When to use this form

Use this intake before any new service or when a returning guest has health or skincare changes. It helps you gather health history, allergies, medications, and goals so you can tailor massages, facials, body treatments, or waxing and prevent reactions. Day spas, med spas, and solo estheticians use it to speed up check-in and deliver safer, more personal care. If you focus on skincare, pair it with the Facial intake form to capture routines and sensitivities. For peels or advanced services, add the Skincare facial consent form to set expectations and aftercare. The result: fewer surprises, better outcomes, and notes your team can rely on across visits.

Must Ask Spa Client Intake Questions

  1. Do you have any allergies or sensitivities (ingredients, fragrances, latex)?

    This protects your client from reactions and lets you choose safe products and linens. It also guides patch tests and alternative options when needed.

  2. What medications, supplements, or topical products are you using?

    Items like retinoids, Accutane, antibiotics, or blood thinners can change how skin or tissue responds. Knowing this helps you avoid contraindications and adjust treatment intensity.

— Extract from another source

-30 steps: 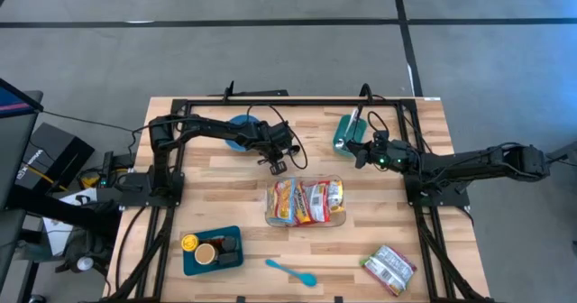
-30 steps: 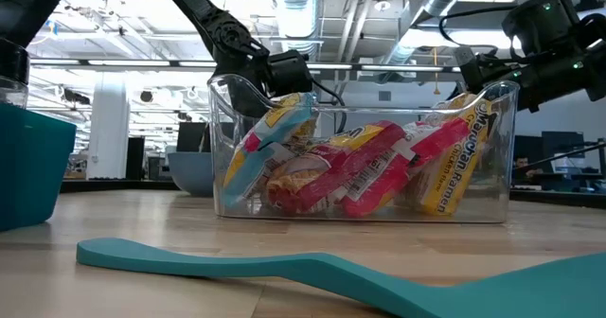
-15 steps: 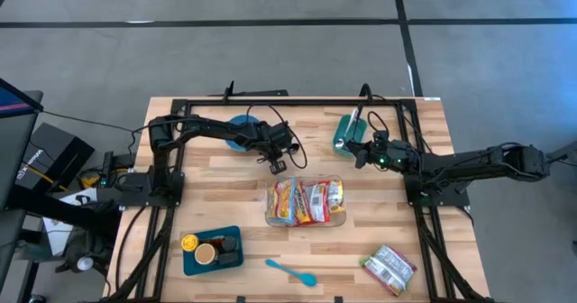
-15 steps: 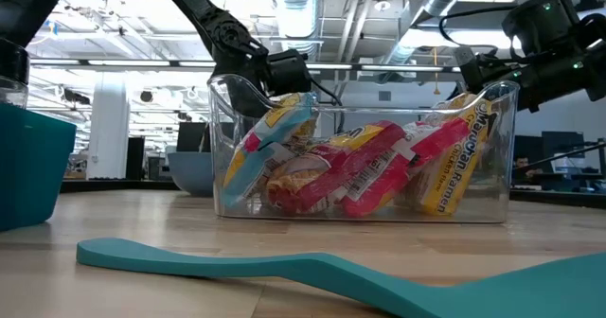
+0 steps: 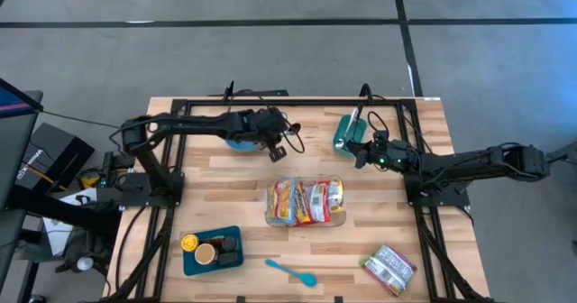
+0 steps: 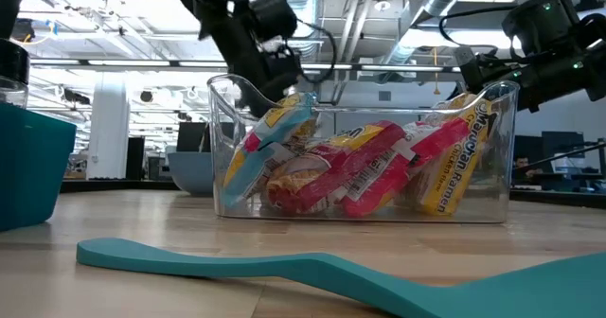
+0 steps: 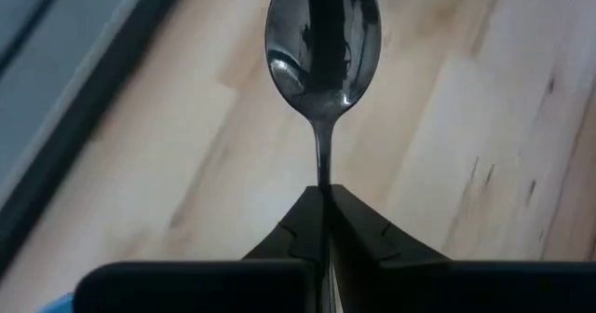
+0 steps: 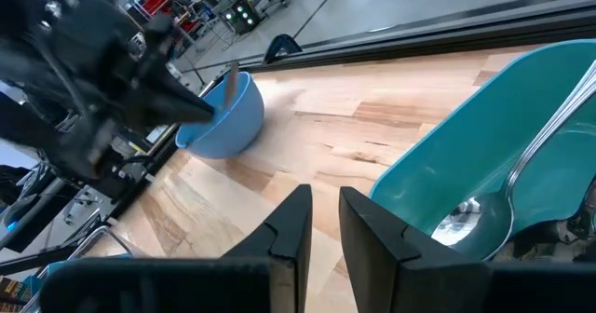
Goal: Pick & Place Food Item
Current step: Put the black spoon into the blue bin
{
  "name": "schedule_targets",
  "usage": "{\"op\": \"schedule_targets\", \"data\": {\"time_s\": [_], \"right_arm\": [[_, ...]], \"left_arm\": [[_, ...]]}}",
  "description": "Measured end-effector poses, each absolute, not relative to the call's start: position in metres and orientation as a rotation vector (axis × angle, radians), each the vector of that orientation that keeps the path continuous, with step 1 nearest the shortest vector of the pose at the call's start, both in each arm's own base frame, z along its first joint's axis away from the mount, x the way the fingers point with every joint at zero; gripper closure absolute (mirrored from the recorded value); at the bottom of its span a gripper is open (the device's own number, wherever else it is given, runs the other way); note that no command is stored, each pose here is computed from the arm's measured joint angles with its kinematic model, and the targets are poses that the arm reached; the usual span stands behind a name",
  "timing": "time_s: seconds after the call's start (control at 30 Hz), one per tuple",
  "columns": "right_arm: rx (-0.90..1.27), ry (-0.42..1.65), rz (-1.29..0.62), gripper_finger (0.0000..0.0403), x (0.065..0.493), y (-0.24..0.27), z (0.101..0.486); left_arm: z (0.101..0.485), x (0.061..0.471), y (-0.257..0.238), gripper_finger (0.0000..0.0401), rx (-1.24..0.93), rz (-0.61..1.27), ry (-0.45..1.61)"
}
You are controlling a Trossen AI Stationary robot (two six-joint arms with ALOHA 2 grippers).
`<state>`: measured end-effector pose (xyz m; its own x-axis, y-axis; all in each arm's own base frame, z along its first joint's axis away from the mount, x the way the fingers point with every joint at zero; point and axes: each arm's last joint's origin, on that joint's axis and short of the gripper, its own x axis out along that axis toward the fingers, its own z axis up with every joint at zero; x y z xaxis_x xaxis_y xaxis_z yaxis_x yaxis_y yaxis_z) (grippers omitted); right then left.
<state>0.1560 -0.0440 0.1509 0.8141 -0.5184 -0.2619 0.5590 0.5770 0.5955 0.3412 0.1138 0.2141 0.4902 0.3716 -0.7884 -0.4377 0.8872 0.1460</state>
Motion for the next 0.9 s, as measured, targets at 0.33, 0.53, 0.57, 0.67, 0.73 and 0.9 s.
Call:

  3. Are you pregnant, nursing, or managing any medical conditions?

    Some techniques, essential oils, temperatures, and pressure levels require changes for safety. This question ensures you follow best practices while still delivering a relaxing, effective service.

  4. Have you had recent cosmetic procedures or spa treatments (peels, injections, waxing, laser)?

    Timing matters; overlapping services can cause irritation or reduce results. This helps you plan intervals, protect the skin barrier, and coordinate with any provider instructions.

  5. What are your treatment goals and comfort preferences (areas to focus on or avoid, pressure level, heat tolerance)?

    Clear goals help you choose techniques and measure success, while comfort notes prevent discomfort. If guests also book salon services, align notes with the Beauty salon client intake form for a seamless experience.